- THE PROBLEM:
Go through the data line by line from the top, retyping each exactly, and end with the line that contains "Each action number".

- DATA EXCERPT:
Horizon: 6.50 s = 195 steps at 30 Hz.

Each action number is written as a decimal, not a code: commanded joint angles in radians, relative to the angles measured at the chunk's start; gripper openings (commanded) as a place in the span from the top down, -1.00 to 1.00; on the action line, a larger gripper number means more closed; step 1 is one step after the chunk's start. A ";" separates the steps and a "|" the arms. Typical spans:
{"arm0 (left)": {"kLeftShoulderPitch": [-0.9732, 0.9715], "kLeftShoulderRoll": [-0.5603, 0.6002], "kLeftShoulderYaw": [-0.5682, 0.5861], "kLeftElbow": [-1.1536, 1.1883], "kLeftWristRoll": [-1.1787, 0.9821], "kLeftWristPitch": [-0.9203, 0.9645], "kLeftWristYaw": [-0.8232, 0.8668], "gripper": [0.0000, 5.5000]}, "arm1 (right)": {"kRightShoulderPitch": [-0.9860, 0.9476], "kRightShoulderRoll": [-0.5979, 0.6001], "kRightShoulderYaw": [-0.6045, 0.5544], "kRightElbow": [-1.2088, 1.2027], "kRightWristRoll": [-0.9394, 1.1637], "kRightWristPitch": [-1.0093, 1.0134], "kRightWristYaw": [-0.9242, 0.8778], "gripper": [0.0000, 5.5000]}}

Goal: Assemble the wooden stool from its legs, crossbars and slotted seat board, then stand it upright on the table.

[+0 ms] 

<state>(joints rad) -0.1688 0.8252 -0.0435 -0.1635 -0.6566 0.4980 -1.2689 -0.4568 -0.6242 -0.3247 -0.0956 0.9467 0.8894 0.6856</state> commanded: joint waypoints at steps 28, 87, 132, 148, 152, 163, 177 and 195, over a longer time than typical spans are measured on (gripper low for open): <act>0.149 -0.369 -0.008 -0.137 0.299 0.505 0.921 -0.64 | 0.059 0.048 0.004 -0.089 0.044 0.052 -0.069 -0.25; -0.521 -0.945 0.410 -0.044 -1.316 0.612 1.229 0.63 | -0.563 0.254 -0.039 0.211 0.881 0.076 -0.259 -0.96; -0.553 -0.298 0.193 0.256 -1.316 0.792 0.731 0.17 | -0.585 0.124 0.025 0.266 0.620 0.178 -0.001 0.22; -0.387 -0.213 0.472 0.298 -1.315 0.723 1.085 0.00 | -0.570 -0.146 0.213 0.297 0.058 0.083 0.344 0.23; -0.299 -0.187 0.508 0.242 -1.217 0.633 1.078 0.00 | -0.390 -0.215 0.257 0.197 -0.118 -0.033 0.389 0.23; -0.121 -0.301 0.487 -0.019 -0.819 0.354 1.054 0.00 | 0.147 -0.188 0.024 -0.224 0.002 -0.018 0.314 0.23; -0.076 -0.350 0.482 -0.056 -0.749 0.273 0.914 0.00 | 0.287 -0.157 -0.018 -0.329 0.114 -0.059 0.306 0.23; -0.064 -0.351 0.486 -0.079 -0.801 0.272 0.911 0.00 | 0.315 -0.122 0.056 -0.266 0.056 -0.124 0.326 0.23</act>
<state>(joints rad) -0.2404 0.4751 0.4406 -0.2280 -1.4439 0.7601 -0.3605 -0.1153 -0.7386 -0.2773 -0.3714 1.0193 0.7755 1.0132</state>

- COMPLETED EXERCISE:
Horizon: 6.50 s = 195 steps at 30 Hz.

Each action number is written as a decimal, not a code: commanded joint angles in radians, relative to the angles measured at the chunk's start; gripper openings (commanded) as a place in the span from the top down, -1.00 to 1.00; on the action line, a larger gripper number means more closed; step 1 is one step after the chunk's start. A ";" separates the steps and a "|" the arms. Typical spans:

That is the entire output.